Exercise requirements: Copy each line below exactly and leave the pictures out.

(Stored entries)

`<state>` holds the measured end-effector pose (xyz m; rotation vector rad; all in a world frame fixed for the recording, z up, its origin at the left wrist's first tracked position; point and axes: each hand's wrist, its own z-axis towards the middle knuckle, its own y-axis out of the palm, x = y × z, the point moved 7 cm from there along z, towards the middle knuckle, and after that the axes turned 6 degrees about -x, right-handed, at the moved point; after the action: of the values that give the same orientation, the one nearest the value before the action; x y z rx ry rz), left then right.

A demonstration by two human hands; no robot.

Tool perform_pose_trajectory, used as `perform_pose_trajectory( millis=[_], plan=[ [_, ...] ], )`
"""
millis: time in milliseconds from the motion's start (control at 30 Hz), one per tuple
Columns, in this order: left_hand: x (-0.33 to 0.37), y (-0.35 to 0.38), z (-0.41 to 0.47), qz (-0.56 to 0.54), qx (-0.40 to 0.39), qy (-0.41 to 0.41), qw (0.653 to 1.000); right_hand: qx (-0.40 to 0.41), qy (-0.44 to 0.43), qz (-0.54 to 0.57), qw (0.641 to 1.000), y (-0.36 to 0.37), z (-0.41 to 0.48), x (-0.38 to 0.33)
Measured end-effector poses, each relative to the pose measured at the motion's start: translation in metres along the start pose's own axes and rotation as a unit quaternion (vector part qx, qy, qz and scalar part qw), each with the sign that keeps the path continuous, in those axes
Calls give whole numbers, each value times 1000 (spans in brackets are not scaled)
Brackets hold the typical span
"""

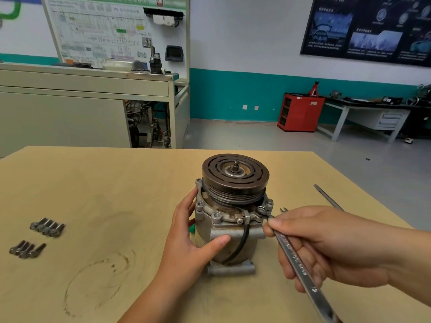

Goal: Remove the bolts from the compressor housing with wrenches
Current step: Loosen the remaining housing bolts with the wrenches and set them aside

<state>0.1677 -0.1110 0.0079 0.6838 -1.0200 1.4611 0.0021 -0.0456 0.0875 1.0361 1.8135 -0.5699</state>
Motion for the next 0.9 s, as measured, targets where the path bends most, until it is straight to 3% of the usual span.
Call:
perform_pose_trajectory(
  millis=[100, 200, 333, 400, 467, 533, 633, 700, 800, 900],
  plan=[
    [-1, 0, -1, -4, -2, -5, 1000, -46, 61, -116, 990, -10, 0, -3],
    [-1, 0, -2, -4, -2, -9, 1000, -50, 124, -381, 915, -43, -4, -15],
    [-1, 0, -2, -5, -1, -11, 1000, 86, 24, -600, 795, -87, 1, -52],
    [0, 0, -2, -6, -1, -8, 1000, 112, -3, -606, 787, -100, 0, -60],
    [0, 0, -2, -6, -1, -7, 1000, 109, 15, -576, 810, -110, -8, -59],
    [0, 0, -1, -7, -3, -7, 1000, 63, 29, -495, 866, -108, -15, -47],
    [-1, 0, -1, -9, 0, -1, 1000, -35, 19, -281, 959, -77, -15, -17],
    [-1, 0, -1, -10, -1, 2, 1000, -40, -20, -117, 992, -45, -12, -2],
    [-1, -1, -1, -7, 0, 3, 1000, -16, -82, 108, 991, -4, -11, 10],
    [1, 0, -1, -9, -2, 6, 1000, 12, -100, 155, 983, 14, -11, 5]
  ],
)
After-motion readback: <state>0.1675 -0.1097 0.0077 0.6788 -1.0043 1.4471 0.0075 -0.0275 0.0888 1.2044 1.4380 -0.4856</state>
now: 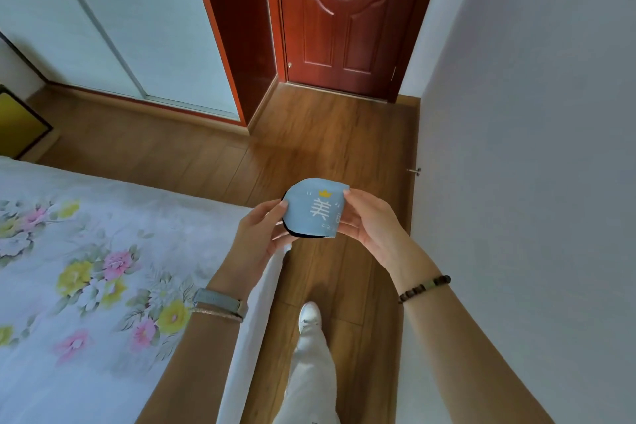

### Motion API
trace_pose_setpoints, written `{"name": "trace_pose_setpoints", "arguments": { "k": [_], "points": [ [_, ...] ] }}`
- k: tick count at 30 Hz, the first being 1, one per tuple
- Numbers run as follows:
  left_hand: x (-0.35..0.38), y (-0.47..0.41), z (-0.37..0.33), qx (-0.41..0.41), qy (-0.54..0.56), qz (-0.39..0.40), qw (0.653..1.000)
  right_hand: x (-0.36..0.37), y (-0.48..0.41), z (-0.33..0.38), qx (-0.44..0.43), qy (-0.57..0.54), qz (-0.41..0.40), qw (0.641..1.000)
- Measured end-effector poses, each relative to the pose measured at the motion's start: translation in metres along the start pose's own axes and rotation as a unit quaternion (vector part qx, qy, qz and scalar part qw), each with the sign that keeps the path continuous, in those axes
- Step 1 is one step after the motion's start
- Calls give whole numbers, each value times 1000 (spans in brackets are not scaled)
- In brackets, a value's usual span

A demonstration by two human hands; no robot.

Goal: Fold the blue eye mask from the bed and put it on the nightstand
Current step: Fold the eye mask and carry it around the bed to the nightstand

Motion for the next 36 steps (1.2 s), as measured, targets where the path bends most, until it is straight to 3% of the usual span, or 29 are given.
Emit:
{"name": "trace_pose_setpoints", "arguments": {
  "k": [16,25,36],
  "points": [
    [14,-203,-100,-44,45,-37,997,35,-195,124,13,49,-22,998],
    [4,-277,-129,-37,79,-94,992,56,-304,156,33,65,41,997],
    [11,-378,-175,13,114,-242,964,87,-452,220,64,122,159,978]
  ]
}}
Point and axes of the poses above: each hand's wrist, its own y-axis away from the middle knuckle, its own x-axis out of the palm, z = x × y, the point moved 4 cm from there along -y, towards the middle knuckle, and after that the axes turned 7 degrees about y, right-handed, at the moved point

Answer to this problem:
`<state>` holds the measured end-effector pose (xyz m; rotation vector rad; all in a world frame fixed for the recording, z up, its origin at the left wrist's first tracked position; point and axes: each hand's wrist, its own z-axis towards the middle knuckle, its own y-axis out of the palm, x = y × z, the point moved 7 cm from there along z, towards the middle knuckle, and after that the axes turned 6 degrees about -x, right-handed, at the moved point; after the action: of the values that give the same orientation, the one nearest the value before the action; x y z rx ry rz), left then right.

A demonstration by two human hands; no robot.

Tool perform_pose_trajectory, used as `perform_pose_trajectory( millis=[_], plan=[ [_, ...] ], )`
"""
millis: time in milliseconds from the motion's start (control at 30 Hz), one per tuple
Columns, in this order: left_hand: x (-0.33 to 0.37), y (-0.35 to 0.38), z (-0.41 to 0.47), qz (-0.56 to 0.54), qx (-0.40 to 0.39), qy (-0.41 to 0.41), qw (0.653 to 1.000); right_hand: qx (-0.40 to 0.41), qy (-0.44 to 0.43), qz (-0.54 to 0.57), qw (0.641 to 1.000), y (-0.36 to 0.37), z (-0.41 to 0.48), x (-0.38 to 0.33)
Measured end-effector poses, each relative to the pose measured at the motion's start: translation in metres along the start pose's own axes and rotation as a unit quaternion (vector part qx, qy, qz and scalar part qw), each with the sign that keeps the path continuous, in those axes
Calls give whole numbers, each value times 1000 (spans in brackets are not scaled)
Brackets hold the typical span
"""


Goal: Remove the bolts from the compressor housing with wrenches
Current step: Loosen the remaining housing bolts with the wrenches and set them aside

<state>0.1677 -0.1110 0.0079 0.6838 -1.0200 1.4611 0.0021 -0.0456 0.0875 1.0361 1.8135 -0.5699</state>
Motion for the next 0.9 s, as measured, targets where the path bends most, until it is straight to 3% of the usual span.
Call:
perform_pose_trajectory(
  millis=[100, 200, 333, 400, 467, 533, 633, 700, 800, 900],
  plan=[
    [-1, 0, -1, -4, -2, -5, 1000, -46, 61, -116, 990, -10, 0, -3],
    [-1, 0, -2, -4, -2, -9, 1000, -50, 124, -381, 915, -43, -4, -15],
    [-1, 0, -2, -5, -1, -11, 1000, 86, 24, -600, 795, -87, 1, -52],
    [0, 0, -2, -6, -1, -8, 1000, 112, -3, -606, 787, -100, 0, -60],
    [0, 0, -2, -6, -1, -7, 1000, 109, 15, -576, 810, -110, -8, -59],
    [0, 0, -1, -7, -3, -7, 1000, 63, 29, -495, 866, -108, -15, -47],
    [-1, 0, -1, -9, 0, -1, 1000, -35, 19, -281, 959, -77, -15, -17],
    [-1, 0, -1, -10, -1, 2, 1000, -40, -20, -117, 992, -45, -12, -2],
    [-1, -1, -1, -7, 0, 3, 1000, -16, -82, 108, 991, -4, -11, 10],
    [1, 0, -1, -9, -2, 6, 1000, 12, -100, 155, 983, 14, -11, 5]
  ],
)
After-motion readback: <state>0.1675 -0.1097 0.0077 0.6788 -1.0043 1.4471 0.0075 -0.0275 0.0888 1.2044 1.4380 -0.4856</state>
now: 

### Motion API
trace_pose_setpoints, written `{"name": "trace_pose_setpoints", "arguments": { "k": [_], "points": [ [_, ...] ] }}`
- k: tick count at 30 Hz, the first being 1, one per tuple
- Numbers run as follows:
  left_hand: x (-0.35..0.38), y (-0.47..0.41), z (-0.37..0.33), qx (-0.41..0.41), qy (-0.54..0.56), qz (-0.39..0.40), qw (0.653..1.000)
  right_hand: x (-0.36..0.37), y (-0.48..0.41), z (-0.33..0.38), qx (-0.44..0.43), qy (-0.57..0.54), qz (-0.41..0.40), qw (0.641..1.000)
- Measured end-effector poses, each relative to the pose measured at the motion's start: translation in metres along the start pose's own axes and rotation as a unit quaternion (vector part qx, qy, qz and scalar part qw), each with the sign that keeps the path continuous, in those axes
- Step 1 is one step after the motion's start
- Calls give whole numbers, each value times 1000 (spans in brackets are not scaled)
- In brackets, a value's usual span

A demonstration by two human hands; no robot.

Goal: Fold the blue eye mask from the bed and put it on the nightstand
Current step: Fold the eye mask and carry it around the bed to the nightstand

Motion for the next 36 steps (1.2 s), as measured, targets where the path bends most, until it is straight to 3% of the usual span, or 29 are given.
Emit:
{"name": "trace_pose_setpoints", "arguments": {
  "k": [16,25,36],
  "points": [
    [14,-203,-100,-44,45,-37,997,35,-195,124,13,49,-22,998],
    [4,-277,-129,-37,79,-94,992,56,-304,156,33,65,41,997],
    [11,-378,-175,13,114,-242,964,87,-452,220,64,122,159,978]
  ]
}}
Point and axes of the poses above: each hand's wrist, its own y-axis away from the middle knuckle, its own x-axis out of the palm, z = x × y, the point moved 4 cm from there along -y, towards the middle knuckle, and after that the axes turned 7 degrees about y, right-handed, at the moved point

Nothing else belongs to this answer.